# Plant Recommender Project

## Cluster Modeling

In [1]:
# Imports
import numpy as np
import pandas as pd
import matplotlib.pyplot as plt
import seaborn as sns
from sklearn.preprocessing import StandardScaler
from sklearn.metrics import silhouette_score
from sklearn.cluster import KMeans, DBSCAN

#### DBSCAN

Clustering plays an important part in this project - it will provide the basis for the suggestion engine later. To create the best possible clustering model, I will need to have a rough estimate of the number of datapoint clusters.

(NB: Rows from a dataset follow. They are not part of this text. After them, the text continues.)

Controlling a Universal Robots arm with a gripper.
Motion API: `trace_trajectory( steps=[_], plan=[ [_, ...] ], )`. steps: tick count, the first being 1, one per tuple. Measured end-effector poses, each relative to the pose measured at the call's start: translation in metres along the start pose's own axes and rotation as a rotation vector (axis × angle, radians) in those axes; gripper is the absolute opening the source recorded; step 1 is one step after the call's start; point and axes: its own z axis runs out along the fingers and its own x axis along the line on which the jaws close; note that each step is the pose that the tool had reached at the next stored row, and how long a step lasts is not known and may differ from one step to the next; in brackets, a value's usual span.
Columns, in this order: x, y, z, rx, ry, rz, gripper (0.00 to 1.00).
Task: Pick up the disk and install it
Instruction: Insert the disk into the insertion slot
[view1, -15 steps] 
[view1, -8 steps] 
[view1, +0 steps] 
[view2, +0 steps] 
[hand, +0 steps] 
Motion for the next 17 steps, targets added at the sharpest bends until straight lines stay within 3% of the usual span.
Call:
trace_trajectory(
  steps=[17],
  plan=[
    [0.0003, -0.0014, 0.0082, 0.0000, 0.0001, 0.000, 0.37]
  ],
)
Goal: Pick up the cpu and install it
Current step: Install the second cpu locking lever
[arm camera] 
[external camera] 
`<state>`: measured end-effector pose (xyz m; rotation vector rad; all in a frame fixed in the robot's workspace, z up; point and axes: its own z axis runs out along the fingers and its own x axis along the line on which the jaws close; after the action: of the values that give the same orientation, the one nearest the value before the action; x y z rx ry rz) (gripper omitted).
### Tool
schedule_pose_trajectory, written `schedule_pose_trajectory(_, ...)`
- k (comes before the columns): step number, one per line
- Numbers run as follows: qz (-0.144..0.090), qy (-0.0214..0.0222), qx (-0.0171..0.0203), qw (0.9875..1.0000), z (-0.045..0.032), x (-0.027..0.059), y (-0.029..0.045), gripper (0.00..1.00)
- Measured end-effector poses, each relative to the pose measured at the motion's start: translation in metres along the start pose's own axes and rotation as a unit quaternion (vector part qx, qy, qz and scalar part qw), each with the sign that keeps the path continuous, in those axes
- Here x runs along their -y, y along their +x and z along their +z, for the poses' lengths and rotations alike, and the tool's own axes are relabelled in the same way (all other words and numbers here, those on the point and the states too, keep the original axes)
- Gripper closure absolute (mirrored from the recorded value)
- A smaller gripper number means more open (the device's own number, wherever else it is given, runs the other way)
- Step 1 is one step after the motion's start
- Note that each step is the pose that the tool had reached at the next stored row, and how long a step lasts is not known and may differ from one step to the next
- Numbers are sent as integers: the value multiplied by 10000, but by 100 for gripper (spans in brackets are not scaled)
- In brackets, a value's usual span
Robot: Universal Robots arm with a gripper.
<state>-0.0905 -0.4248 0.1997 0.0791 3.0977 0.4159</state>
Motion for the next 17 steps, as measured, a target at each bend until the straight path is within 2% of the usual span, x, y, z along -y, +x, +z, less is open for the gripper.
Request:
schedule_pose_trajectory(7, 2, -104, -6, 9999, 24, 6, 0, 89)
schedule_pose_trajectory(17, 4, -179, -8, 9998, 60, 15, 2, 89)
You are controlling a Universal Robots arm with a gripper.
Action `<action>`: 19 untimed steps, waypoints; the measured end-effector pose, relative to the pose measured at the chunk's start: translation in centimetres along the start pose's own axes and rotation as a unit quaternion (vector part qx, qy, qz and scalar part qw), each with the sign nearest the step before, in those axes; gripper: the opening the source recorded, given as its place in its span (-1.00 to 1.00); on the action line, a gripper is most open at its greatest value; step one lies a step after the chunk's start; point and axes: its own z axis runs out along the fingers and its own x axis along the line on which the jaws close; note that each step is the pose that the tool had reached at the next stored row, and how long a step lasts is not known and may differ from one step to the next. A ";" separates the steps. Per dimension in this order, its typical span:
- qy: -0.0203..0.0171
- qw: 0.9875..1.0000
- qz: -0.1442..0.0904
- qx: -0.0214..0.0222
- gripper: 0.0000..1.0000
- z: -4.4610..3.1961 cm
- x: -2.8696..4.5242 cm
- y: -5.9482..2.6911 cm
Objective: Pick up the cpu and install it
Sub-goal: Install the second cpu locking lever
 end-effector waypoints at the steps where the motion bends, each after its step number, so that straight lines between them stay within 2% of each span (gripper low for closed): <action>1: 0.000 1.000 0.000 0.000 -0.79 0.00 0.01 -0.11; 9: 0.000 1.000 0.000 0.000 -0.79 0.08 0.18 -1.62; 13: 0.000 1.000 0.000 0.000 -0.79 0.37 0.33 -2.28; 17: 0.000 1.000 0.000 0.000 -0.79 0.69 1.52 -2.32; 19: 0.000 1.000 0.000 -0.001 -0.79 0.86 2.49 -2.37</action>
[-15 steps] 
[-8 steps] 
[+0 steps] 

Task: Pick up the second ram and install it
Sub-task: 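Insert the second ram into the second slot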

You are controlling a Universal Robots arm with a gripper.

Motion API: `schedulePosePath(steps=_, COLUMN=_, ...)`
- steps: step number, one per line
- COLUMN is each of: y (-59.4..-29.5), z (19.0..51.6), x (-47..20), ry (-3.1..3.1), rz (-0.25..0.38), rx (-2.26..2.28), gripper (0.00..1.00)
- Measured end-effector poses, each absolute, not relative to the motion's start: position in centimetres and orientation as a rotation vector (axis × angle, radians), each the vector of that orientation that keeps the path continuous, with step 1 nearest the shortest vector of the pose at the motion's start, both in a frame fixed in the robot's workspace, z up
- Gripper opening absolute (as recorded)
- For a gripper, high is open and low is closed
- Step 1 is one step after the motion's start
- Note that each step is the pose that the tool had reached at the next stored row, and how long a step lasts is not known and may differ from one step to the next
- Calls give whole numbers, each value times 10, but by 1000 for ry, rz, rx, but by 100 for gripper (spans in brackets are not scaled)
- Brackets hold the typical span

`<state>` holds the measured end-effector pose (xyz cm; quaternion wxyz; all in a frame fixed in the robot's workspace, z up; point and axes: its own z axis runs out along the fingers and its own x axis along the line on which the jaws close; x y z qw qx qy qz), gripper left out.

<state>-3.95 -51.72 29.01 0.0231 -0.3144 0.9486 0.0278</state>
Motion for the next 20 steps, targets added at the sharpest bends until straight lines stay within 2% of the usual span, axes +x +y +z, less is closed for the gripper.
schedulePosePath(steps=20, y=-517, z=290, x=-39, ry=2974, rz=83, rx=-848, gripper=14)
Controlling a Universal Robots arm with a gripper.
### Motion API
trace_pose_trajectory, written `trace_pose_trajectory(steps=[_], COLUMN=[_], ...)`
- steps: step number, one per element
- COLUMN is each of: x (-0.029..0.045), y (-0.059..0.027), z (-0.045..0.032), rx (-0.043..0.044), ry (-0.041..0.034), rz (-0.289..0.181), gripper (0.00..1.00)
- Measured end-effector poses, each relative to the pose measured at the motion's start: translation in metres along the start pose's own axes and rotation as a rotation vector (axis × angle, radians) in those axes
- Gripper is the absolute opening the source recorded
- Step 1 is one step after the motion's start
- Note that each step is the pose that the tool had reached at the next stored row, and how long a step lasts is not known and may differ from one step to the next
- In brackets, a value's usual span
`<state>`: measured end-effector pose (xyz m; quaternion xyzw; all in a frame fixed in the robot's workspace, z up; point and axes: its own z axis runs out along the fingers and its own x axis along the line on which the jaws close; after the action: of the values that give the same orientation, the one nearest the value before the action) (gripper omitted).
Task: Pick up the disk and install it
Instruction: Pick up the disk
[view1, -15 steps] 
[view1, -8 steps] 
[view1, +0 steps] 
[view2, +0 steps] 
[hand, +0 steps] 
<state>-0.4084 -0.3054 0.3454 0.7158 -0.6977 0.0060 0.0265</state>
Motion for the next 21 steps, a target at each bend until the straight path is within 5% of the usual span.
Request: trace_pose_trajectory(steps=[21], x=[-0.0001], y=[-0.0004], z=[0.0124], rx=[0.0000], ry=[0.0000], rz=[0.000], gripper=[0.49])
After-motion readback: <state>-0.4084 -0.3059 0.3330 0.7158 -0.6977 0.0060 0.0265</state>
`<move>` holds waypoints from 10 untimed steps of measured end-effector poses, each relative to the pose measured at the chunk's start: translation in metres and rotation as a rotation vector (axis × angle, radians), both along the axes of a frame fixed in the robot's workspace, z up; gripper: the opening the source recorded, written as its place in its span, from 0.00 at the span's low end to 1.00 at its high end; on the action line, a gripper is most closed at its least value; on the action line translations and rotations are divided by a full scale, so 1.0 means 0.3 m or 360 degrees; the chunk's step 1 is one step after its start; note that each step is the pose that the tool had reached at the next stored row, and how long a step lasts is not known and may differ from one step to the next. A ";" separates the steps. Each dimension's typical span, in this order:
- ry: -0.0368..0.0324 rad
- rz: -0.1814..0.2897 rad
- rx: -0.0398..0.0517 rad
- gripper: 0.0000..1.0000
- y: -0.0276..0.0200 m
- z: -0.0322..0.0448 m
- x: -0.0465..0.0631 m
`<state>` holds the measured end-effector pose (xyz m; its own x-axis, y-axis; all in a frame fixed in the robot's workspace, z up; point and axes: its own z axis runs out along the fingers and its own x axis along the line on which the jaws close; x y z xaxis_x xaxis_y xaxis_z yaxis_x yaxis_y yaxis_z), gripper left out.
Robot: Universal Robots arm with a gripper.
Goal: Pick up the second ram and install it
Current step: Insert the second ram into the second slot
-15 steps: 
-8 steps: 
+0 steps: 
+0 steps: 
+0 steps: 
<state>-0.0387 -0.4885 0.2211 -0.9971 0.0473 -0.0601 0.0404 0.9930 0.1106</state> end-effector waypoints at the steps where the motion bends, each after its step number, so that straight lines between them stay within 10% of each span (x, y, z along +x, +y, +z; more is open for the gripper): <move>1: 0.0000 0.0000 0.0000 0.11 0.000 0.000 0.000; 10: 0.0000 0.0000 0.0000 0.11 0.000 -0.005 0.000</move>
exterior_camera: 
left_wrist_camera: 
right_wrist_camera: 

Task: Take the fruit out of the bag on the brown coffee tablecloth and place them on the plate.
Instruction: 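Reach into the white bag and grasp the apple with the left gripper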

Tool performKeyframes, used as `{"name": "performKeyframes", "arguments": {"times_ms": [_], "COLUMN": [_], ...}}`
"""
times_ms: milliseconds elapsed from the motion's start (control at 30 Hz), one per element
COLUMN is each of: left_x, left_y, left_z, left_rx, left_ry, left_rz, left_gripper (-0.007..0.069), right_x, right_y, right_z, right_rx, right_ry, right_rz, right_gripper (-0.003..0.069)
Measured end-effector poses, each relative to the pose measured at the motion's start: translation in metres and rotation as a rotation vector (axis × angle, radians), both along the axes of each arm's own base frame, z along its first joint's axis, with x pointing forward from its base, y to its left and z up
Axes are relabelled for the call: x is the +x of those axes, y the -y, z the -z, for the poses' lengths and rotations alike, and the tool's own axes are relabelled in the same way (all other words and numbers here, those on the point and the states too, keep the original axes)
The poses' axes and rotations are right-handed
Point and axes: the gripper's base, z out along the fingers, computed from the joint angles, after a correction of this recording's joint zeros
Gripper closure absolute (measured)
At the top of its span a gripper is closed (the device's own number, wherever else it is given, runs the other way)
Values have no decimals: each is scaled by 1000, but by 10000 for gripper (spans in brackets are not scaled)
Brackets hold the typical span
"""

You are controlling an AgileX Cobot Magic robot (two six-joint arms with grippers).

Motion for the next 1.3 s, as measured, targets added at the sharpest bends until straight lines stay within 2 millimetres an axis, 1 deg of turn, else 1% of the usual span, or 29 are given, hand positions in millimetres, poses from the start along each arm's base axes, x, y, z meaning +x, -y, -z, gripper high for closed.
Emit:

I don't intuitively know the number of clusters necesary since the data has a high degree of dimensionality, so to estimate it I will utilize `DBSCAN` clustering:

In [10]:
# Load in the data and scale it
df = pd.read_csv('../datasets/cleaned-data.csv')
df.dropna(inplace=True)

In [11]:
X = df.drop(columns=['id', 'Scientific_Name_x'])
species = df[['id', 'Scientific_Name_x']]

sc = StandardScaler()

X_sc = sc.fit_transform(X)

In [12]:
X.isnull().sum().any()

False

In [21]:
# Fit a DBSCAN model
db = DBSCAN(eps=10, min_samples=2)
db.fit(X_sc)

DBSCAN(eps=10, min_samples=2)

In [22]:
# Find the number of clusters and look at the silouette score
labels = db.labels_
n_clusters_ = len(set(labels)) - (1 if -1 in labels else 0)
n_clusters_

68

In [23]:
silhouette_score(X_sc, db.labels_)

0.1460248480136029

This score is not great, but that doesn't particularly matter, as this model was instead meant to give a best estimate on the number of clusters needed to represent the data well. The `n_clusters_` of about 70 found here will be indispensible for testing other clustering models, such as KMeans.

#### KMeans

To see if this silouette score can be improved upon, let's try to use a KMeans clustering model:

In [24]:
km = KMeans(n_clusters=70, random_state=42)
km.fit(X_sc)

KMeans(n_clusters=70, random_state=42)

In [25]:
silhouette_score(X_sc, km.labels_)

0.049270928938044745